A sétima arte e a representação da sociedade

A Pequena Sereia e os diversos tons de pele, Bianca e os mais variados tipos de corpo, Velma e todos os tipos de orientação sexual… Que impacto tem a sétima arte na representação da sociedade? E de que modo pode ajudar-nos a evoluir positivamente?

Os casos de Mamá Coco e da família Clutter e dos seus respetivos assassinos são apenas dois dos exemplos mais conhecidos das muitas pessoas cujas vidas se tornaram mais conhecidas através da ficção. Mas, na verdade, também podemos pensar nos casos opostos: nas personagens fictícias que nos influenciam, enquanto seres humanos.

É o caso d’A Pequena Sereia, mais conhecida como Ariel, que tem dado que falar devido a algo que devia ser tão banal quanto o seu tom de pele. No entanto, tal ainda é motivo de debate e, portanto, Halle Bailey, a atriz de 21 anos que encarna a princesa, anda nas bocas do mundo precisamente por ser negra. No passado mês de setembro, na plataforma TikTok eram vários os vídeos que estavam a ser partilhados mostrando a reação das crianças afro-americanas ao perceberem que a Pequena Sereia tem o mesmo tom de pele que elas. «Ela é negra como eu!», exclamava uma delas, emocionada, enquanto outra questionava: «O tom de pele dela?» com as lágrimas nos olhos. Mas, como seria de esperar, nem toda a gente estava feliz com a escolha de Halle Bailey para o papel de protagonista e o botão de ‘Não Gosto’ do vídeo publicado no Youtube chegou aos 1,5 milhões, quando o botão de ‘Gosto’ contava apenas com 617 mil, sendo que a plataforma resolveu mesmo omitir o número de cliques no botão de ‘Não Gosto’.

Para além disto, como era explicado, «inúmeros comentários e publicações negativos têm sido partilhados com a hashtag #notmyariel (em português #nãoaminhaAriel), alegando que a decisão da empresa choca com o conto de fadas da autoria de Hans Christian Andersen, publicado originalmente na Dinamarca em 1837». O caso de Ariel, em que a necessidade da representatividade não vai ao encontro do preconceito, alinha-se com o de Bianca, em que a chamada gordofobia já está a surgir. Esta rapariga é a primeira protagonista plus size da Disney, da curta-metragem de dois minutos ‘Reflect’, e já há quem a ame e odeie.

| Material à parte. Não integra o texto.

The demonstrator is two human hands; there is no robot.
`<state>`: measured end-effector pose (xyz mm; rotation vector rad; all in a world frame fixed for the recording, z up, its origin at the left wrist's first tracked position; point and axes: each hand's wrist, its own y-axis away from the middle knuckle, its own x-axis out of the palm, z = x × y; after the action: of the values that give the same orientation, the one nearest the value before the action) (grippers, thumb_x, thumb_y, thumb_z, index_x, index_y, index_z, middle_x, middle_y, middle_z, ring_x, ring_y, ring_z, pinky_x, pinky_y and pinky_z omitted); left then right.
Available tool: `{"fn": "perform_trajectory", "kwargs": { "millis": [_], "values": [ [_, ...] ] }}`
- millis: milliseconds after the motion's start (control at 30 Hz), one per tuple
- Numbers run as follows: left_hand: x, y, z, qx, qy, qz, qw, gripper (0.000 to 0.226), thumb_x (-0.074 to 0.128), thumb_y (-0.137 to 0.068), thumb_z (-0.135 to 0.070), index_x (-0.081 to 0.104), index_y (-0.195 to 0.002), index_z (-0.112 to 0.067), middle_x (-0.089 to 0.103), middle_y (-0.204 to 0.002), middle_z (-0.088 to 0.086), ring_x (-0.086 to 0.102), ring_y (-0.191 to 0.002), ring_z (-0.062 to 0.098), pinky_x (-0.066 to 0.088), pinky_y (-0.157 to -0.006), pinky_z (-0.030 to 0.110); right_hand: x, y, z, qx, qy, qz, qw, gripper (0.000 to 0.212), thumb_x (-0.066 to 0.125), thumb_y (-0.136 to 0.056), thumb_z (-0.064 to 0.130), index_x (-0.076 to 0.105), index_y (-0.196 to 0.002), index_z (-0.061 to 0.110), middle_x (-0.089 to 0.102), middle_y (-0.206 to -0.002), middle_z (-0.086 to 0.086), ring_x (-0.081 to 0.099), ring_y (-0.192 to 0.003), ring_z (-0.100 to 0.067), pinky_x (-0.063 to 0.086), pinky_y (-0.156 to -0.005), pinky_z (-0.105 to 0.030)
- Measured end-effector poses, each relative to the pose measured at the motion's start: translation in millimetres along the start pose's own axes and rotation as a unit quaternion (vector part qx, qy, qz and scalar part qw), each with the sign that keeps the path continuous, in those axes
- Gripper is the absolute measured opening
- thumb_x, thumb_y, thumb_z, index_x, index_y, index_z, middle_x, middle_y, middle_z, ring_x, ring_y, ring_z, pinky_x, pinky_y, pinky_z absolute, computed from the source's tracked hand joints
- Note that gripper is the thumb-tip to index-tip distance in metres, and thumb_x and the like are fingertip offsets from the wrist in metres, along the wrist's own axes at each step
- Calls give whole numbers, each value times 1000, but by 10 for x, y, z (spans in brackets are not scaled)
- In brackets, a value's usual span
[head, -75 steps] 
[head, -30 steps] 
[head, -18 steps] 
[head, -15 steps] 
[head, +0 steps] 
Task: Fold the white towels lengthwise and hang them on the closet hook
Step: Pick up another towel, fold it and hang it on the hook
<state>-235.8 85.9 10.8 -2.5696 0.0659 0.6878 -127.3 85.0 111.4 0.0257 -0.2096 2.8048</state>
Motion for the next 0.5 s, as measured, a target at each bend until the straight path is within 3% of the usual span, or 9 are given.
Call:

‘Reflect’ começa com Bianca, cuja aula de dança é rapidamente amortecida pela dúvida depois de o instrutor a repreender com a célebre frase «barriga para dentro, pescoço para cima». O vidro racha e Bianca é rapidamente sugada para um espaço escuro e sinistro, onde (alerta de spoiler) ela deve dançar sem inibição para combater com sucesso o seu reflexo.

A diretora Hillary Bradfield, mais conhecida pelo seu trabalho nos filmes da Disney ‘Encanto’ e ‘Frozen II’, diz que se baseou nas suas próprias experiências com a imagem corporal. «Sinto que sou uma pessoa muito positiva em relação ao corpo por princípio. Mas, quando é a nível pessoal, é muito mais difícil ser positiva ao corpo», confessou, sendo que nas redes sociais há quem tenha deixado perguntas como «Por que raio a protagonista gorda não pode estar no ecrã durante duas horas? Cobardes!» ou «Será que não podem fazer filmes em que a história não gire à volta do peso das personagens? Obrigada».

Além do tom de pele e do peso, temos também casos como o de Velma Dinkley, personagem principal de Scooby-Doo, que ajudam quem tem problemas em assumir a sua orientação sexual ou ainda não a descobriu. Há muito tempo os fãs e criativos de sabem que Velma é gay. Até James Gunn, que escreveu os primeiros filmes de ação ao vivo, e Tony Cervone, que atuou como produtor supervisor na série “Mystery Incorporated”, confirmaram a sexualidade da personagem, mas nunca conseguiram torná-la oficial na tela. Durante o Pride Month de 2020, Cervone escreveu no Instagram: «Eu já disse isto antes, mas Velma em ‘Mystery Incorporated’ não é bi. Ela é gay. Nós sempre planeámos que Velma agisse um pouco fora da personagem quando ela estava namorando com o Shaggy porque esse relacionamento era errado para ela e ela tinha uma dificuldade tácita com o porquê. Há dicas sobre o porquê naquele episódio com a sereia, e se seguires todo o arco da história de Marcie, parece tão claro quanto poderíamos fazer há 10 anos. Eu não acho que Marcie e Velma tiveram tempo de agir de acordo com seus sentimentos durante a linha do tempo principal, mas após o reset, elas são um casal. Podes não gostar, mas essa era a nossa intenção».